Сумасшедшие старухи рассказывали по вечерам, будто видели меня в лесу. Я постепенно терял человеческий облик, превращаясь в ягуара. Никто этих разговоров не пресекал. Еще бы! Все, что им нужно было, они от меня получили. Совершив гигантский скачок в техническом развитии, тольтеки стали господствовать среди всех племен Центральной Америки. Моральное развитие их совершенно не интересовало. Благодаря мне они получили более совершенные достижения техники и вполне этим удовлетворились. Неблагодарные скоты!

Прометей был прав, когда говорил, что все мы – я, он, я в роли Гильгамеша, и прочие – здорово ошиблись, когда решили, что прежде всего нужно заняться желудком людей. Наверняка нам стоило начать не с технического прогресса, а с морального усовершенствования. Увы, было слишком поздно. Люди получили от нас игрушки – огонь, железо, знания, – а сами остались на уровне пещерного дикаря. Да-да. Оденьте неандертальца в униформу и поставьте строй.

Я понял, что проект нужно сворачивать.

Менеджером высшего звена стать так и не получилось. В людей-то я их превратил, но организовать – нет, не смог.
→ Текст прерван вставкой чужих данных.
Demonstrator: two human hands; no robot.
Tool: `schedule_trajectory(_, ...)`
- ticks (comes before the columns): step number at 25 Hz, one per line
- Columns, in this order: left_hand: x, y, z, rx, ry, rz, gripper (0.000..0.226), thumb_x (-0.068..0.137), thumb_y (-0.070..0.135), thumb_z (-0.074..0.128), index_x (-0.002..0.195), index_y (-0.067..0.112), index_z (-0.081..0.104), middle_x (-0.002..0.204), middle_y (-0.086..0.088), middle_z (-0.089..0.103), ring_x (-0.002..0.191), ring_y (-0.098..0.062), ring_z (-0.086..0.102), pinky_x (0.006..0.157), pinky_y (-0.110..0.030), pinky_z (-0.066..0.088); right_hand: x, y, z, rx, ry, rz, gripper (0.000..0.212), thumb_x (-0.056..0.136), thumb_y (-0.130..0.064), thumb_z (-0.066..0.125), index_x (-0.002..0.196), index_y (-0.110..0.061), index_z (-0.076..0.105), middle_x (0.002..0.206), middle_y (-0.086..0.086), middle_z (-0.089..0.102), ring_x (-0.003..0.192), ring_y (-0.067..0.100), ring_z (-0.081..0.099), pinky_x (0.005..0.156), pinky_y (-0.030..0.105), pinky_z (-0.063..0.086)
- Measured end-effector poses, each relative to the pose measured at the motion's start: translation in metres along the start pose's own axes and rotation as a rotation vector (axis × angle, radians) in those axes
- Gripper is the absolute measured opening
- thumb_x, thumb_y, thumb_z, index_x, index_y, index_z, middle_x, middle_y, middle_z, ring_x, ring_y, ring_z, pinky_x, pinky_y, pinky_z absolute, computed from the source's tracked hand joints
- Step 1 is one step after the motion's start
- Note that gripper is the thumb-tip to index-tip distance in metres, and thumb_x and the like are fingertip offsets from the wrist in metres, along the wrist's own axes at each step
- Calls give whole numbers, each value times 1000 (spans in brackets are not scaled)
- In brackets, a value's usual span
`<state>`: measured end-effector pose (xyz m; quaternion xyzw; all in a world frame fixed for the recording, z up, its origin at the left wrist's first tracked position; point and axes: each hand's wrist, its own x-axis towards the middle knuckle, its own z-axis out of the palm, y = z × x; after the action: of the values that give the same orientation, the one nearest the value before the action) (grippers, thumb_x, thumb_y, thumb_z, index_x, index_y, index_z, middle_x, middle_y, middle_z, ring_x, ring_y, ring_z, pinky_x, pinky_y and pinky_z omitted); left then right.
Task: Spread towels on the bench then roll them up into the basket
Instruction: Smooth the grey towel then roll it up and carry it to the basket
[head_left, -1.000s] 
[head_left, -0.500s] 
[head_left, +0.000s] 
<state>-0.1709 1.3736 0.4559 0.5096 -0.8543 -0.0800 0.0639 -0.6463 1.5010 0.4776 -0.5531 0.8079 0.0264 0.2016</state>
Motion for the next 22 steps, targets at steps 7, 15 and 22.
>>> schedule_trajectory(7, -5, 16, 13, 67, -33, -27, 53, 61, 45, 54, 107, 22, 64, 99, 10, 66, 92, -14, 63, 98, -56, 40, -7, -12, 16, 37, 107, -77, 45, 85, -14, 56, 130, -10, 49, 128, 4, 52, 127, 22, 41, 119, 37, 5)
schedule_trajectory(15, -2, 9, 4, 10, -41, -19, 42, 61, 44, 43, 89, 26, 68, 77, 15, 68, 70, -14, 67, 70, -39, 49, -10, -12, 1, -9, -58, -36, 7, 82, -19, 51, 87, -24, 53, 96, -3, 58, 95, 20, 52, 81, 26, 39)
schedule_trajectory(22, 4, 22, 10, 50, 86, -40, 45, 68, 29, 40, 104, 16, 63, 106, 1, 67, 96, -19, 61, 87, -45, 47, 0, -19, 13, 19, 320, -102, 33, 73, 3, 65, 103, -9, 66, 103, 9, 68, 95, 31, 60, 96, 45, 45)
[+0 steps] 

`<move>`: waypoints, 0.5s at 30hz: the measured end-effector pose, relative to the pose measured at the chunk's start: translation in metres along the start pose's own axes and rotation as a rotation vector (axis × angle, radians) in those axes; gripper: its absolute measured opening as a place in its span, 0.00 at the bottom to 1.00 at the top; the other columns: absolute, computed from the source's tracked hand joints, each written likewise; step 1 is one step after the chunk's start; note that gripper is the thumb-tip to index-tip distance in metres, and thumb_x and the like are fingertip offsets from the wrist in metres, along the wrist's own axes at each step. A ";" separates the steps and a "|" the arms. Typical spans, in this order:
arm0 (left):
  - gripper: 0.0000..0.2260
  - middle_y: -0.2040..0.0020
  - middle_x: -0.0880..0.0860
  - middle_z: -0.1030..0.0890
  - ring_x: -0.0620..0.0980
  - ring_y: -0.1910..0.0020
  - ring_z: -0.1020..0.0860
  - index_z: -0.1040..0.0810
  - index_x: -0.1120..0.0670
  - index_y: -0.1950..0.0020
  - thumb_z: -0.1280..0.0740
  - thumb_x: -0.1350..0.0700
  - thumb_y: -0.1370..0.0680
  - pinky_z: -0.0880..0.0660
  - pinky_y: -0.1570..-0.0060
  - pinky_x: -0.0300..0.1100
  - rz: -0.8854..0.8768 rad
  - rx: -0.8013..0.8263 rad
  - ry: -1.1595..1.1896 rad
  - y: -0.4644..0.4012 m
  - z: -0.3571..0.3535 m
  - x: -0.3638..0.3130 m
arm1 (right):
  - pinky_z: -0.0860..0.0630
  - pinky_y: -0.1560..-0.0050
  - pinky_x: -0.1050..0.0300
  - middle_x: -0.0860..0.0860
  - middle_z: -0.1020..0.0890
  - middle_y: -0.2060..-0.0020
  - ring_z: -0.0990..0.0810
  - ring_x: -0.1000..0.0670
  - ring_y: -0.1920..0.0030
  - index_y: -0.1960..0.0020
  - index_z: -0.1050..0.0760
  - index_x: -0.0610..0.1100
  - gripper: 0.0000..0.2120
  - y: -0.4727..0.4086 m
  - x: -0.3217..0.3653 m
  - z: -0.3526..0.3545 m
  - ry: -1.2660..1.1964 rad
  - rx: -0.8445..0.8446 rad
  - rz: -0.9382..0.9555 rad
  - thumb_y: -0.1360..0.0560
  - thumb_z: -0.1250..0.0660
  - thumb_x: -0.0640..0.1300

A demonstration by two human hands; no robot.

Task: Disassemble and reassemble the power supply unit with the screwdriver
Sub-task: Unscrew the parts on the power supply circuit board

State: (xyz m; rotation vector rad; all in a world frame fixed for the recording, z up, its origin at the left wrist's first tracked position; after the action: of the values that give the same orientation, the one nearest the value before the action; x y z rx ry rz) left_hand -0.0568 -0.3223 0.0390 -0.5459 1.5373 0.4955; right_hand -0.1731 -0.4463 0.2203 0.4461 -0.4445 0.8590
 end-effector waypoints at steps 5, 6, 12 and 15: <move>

Забравшись на вершину горы и превратившись на ночь в Encephalocarpus Berger, я прикрылся своим цветком, чтобы не замерзнуть, и думал о трагедии героев. Что люди? Их мучения ничто в сравнении с тем разочарованием, которое они доставили нам. Я понял, что потерпел полный крах. Банкрот. Вот кто прятался среди камней на вершине небольшой горы Мексики, изображая из себя редкого вида кактус.